:: TASK ::
Among the entries that follow, find every line with the word "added" and list it.

Extracted data entries:

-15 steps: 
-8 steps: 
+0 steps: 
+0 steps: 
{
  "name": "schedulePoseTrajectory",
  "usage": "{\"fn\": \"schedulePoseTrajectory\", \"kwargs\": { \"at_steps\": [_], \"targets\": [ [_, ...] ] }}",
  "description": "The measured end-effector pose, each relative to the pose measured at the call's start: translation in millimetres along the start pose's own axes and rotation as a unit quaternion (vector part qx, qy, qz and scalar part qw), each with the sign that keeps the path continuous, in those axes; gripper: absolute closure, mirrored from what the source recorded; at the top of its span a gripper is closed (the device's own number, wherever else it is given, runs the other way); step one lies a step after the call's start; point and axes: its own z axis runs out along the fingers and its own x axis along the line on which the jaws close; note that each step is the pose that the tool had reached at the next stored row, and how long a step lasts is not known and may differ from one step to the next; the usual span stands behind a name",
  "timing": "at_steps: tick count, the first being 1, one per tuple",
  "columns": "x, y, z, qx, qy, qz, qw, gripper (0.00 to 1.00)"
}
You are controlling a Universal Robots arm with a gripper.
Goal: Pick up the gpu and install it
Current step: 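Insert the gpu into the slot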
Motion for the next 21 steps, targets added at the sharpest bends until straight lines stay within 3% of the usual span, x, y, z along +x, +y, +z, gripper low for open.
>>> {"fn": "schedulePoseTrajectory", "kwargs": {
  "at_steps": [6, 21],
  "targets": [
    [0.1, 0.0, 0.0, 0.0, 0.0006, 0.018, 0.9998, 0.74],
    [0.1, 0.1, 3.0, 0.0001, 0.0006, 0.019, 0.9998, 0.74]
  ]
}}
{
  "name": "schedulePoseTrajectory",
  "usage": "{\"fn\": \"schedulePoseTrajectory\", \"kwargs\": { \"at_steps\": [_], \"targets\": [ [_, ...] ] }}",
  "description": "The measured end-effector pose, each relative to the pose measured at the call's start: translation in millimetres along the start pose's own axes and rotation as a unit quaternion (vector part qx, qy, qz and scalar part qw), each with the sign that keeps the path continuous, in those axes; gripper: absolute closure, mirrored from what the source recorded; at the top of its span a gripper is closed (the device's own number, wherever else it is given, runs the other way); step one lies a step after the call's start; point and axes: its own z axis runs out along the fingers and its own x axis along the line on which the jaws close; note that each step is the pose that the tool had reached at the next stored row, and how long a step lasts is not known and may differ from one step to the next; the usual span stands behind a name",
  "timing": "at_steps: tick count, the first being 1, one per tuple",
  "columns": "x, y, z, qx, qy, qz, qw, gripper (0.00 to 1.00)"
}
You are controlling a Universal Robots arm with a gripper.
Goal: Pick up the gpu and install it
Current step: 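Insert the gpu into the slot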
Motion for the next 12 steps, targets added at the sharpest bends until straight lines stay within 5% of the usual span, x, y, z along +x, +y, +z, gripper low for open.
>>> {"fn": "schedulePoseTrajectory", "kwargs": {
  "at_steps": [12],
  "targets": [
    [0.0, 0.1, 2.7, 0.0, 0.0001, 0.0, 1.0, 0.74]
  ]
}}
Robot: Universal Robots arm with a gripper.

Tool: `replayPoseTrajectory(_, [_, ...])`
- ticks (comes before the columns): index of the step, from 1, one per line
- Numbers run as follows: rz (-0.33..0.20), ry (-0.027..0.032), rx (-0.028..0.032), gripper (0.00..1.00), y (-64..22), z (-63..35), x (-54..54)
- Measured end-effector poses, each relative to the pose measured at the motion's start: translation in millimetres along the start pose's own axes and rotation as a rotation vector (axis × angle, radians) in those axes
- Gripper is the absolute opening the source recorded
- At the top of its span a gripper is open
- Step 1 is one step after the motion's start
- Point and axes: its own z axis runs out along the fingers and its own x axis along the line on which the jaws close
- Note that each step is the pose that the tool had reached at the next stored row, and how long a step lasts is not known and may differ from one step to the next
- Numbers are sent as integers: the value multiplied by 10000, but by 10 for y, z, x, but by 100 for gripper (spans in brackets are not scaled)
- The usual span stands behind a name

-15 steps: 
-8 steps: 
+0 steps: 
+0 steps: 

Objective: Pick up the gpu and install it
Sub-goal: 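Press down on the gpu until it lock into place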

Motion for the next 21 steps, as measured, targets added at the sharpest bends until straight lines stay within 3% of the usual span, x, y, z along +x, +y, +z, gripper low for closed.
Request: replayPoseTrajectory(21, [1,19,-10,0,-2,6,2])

:: ANSWER SECTION ::
Motion for the next 21 steps, targets added at the sharpest bends until straight lines stay within 3% of the usual span, x, y, z along +x, +y, +z, gripper low for open.
Motion for the next 12 steps, targets added at the sharpest bends until straight lines stay within 5% of the usual span, x, y, z along +x, +y, +z, gripper low for open.
Motion for the next 21 steps, as measured, targets added at the sharpest bends until straight lines stay within 3% of the usual span, x, y, z along +x, +y, +z, gripper low for closed.

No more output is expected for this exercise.